The primary purpose of transaction reporting under REMIT is to enable the Agency and NRAs to efficiently and effectively monitor trading activity in wholesale energy products to detect and to prevent suspected market abuse (insider trading and market manipulation[1]) in order to fulfil the goal of increased integrity and transparency of wholesale energy markets[2]. This is important in order to ensure that final consumers and other market participants can have confidence in the integrity of electricity and gas markets, that prices set on wholesale energy markets reflect a fair and competitive interplay between supply and demand, and that no profits can be drawn from market abuse[3].

According to Article 7 of REMIT, the Agency shall monitor trading activity in wholesale energy products to detect and prevent market manipulation, attempted market manipulation and trading based on inside information. According to Article 16 of REMIT, NRAs shall cooperate at regional level and with the Agency in carrying out the monitoring of wholesale energy markets and ensure that the prohibitions of market manipulation, attempted market manipulation and insider trading are applied in accordance with Article 13 of REMIT.

The automated screening will form part of the Agency’s monitoring activities. Article 16(4) of REMIT also requires an initial assessment or analysis by the Agency prior to notifying a suspected breach of REMIT to the NRAs and prior to using the Agency’s powers under Article 16(4) of REMIT. The following figure illustrates the market monitoring approach envisaged by the Agency.

The Agency’s REMIT Information System (ARIS) is the Agency’s IT system for data collection, data sharing, and automatic screening and monitoring of trading activities in wholesale energy products. The high-level architecture of ARIS is illustrated below.

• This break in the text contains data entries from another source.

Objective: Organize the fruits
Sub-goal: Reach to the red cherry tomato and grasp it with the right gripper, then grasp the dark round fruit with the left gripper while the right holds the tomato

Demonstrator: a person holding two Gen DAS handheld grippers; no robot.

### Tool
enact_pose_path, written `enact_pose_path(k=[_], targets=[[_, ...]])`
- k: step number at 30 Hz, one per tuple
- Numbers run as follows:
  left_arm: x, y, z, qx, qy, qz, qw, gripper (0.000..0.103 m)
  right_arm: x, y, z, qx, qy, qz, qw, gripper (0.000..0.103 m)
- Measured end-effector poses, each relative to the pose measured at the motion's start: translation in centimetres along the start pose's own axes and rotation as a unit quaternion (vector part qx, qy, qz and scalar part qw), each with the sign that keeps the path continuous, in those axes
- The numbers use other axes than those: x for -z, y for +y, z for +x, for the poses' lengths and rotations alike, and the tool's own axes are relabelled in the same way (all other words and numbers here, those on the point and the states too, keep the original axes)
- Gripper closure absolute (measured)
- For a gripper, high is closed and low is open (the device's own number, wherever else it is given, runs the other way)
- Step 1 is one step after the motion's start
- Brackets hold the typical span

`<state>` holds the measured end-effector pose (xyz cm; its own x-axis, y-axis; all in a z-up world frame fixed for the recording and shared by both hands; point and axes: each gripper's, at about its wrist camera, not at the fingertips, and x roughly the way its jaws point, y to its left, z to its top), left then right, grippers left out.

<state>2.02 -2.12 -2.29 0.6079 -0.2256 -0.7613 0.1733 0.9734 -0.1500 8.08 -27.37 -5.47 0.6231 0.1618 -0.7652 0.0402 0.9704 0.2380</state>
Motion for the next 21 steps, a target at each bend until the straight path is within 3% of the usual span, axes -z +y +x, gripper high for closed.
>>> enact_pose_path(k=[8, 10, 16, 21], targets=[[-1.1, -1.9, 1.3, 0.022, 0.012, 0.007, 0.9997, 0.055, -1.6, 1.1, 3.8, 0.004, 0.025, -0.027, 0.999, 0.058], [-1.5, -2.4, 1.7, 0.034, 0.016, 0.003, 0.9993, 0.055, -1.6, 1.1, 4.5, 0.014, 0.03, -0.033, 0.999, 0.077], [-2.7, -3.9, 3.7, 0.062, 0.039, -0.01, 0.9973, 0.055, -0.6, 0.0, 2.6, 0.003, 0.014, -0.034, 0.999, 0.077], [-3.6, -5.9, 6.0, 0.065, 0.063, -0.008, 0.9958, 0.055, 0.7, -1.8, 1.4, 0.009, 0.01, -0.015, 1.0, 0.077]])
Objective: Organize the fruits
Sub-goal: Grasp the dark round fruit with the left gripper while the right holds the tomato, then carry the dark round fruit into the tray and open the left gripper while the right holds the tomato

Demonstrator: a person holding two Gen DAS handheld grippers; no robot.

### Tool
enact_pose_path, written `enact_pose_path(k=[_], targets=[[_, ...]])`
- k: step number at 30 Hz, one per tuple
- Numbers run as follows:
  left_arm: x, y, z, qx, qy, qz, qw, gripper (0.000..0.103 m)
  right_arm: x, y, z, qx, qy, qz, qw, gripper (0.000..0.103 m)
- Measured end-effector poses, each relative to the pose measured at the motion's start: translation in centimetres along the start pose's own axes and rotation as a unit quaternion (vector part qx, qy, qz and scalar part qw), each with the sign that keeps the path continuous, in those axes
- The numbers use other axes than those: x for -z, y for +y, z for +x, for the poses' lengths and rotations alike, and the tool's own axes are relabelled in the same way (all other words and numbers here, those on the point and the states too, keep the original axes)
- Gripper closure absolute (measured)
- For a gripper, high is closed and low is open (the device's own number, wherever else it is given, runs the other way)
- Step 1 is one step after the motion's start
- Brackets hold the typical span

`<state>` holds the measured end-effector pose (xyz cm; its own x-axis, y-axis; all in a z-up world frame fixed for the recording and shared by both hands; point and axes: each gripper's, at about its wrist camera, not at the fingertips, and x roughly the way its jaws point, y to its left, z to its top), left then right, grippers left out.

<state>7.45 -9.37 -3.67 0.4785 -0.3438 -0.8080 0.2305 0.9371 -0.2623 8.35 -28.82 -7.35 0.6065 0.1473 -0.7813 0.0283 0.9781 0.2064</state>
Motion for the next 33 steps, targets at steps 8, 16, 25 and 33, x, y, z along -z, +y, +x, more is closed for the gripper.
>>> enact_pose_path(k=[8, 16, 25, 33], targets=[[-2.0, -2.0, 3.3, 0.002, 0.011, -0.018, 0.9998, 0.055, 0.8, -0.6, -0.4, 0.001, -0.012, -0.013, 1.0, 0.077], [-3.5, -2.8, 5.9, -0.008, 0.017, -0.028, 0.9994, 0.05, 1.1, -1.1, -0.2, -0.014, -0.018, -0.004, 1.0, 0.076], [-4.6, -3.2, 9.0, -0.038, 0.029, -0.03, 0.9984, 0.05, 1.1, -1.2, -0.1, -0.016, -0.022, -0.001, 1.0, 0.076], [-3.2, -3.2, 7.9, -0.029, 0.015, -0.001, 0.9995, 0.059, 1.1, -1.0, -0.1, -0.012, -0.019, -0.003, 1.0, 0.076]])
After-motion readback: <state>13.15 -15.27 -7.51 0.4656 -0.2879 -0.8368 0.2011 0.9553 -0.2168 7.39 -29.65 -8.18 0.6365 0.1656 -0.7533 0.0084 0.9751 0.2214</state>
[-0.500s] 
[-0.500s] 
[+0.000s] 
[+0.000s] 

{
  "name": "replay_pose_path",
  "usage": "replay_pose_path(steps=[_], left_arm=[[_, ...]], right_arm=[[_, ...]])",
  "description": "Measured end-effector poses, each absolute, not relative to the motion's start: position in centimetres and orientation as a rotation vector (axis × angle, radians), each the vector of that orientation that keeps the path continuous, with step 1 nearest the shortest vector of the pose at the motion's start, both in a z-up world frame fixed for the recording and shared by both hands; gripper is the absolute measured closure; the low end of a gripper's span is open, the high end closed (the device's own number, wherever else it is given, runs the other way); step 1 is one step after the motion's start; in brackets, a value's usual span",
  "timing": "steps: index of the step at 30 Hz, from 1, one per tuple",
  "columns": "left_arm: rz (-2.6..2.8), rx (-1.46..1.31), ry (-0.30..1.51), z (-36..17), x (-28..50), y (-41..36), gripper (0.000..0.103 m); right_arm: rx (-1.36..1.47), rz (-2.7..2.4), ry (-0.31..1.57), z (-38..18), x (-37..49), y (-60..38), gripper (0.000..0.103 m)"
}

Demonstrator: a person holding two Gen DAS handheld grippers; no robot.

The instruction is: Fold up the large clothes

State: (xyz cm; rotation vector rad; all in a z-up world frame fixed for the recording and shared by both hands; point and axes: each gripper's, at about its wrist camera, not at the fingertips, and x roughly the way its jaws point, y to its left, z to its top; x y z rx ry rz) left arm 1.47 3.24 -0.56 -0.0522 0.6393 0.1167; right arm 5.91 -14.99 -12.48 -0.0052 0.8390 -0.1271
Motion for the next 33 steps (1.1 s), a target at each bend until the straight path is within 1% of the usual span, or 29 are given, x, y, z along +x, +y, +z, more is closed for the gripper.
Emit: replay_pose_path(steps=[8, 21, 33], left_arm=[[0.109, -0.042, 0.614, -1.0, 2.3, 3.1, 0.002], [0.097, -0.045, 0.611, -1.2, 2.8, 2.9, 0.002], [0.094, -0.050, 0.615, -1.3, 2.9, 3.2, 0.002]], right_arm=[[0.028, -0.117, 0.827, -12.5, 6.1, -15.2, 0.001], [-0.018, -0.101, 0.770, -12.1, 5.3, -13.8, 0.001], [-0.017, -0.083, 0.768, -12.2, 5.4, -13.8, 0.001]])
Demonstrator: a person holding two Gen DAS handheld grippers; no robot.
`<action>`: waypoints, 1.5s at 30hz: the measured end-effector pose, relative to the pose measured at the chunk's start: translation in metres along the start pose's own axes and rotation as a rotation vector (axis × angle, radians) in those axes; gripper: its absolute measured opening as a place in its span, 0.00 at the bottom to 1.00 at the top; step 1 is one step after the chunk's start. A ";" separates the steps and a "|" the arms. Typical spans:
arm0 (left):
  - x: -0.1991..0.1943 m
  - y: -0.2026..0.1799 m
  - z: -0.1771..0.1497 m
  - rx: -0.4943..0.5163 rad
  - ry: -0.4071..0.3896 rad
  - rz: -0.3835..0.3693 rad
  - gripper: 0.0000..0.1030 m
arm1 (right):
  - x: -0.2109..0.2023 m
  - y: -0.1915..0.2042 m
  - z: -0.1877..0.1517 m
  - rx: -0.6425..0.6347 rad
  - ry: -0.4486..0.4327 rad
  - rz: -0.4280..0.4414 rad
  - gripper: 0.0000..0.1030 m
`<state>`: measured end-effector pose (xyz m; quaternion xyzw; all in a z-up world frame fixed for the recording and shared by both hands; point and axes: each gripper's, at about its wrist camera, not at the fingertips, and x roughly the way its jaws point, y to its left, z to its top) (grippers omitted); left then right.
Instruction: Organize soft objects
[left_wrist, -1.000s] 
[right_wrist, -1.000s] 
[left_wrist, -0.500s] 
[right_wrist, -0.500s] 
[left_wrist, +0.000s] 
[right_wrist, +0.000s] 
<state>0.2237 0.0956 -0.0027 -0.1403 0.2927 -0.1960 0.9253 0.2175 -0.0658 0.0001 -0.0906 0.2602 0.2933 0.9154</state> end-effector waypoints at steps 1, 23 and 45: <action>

ARIS is based on four tiers:

  • Tier 1 of ARIS will support the collection of the reported trade and fundamental data. The scope and details for the data to be reported under Tier 1 is defined by the European Commission in the Implementing Acts.
  • Tier 2 of ARIS is the main database, where all the reported trade and fundamental data, as well as the registration data from market participants, will be stored.
  • Tier 3 of ARIS is the market monitoring system, which will screen and analyse the data collected and processed in Tier 1 and 2, with the aim to detect and deter market abuse in forms of insider trading and market manipulation, including attempted market manipulation. The market monitoring system will also be used for supporting investigations conducted by NRAs in coordination with the Agency.
  • Tier 4 of ARIS is the data sharing system. According to Article 10 of REMIT, the Agency shall establish mechanisms to share the information held in ARIS with NRAs, financial regulatory authorities, national competition authorities, the European Securities and Markets Authority (ESMA) and other relevant authorities. This tier may also be used for additional data analysis, reporting and archiving, and for the publication of certain aggregated information according to Article 12(2) of REMIT.

ARIS plays a key role in both the identification of suspicious transactions and the establishment of facts once suspected market abuse has been identified. However, the efficiency of both of these functions can be compromised by inaccurate transaction reporting and poor data quality. The Agency is required to identify any questionable transactions and establish their nature, timing and the parties involved.

Transaction reports are a key means of establishing this, enabling the Agency to discover possible instances of market abuse that call for further investigation and possible enforcement actions by NRAs. Similarly, transaction reports are very important as evidence when NRAs are bringing market abuse cases to court, as they provide an audit trail of the complete transaction.

The Agency also carries out wider market monitoring to detect any possible risks of market abuse due to market developments and new features of the markets. Transaction reports provide the Agency with useful information that can help with this kind of monitoring, e.g. statistics that show the rate of growth in the trading of certain wholesale energy products.

According to the requirements set out in Article 12 of REMIT, the Agency shall ensure the confidentiality, integrity and protection of the information collected under REMIT. Hence, ARIS must be operationally reliable.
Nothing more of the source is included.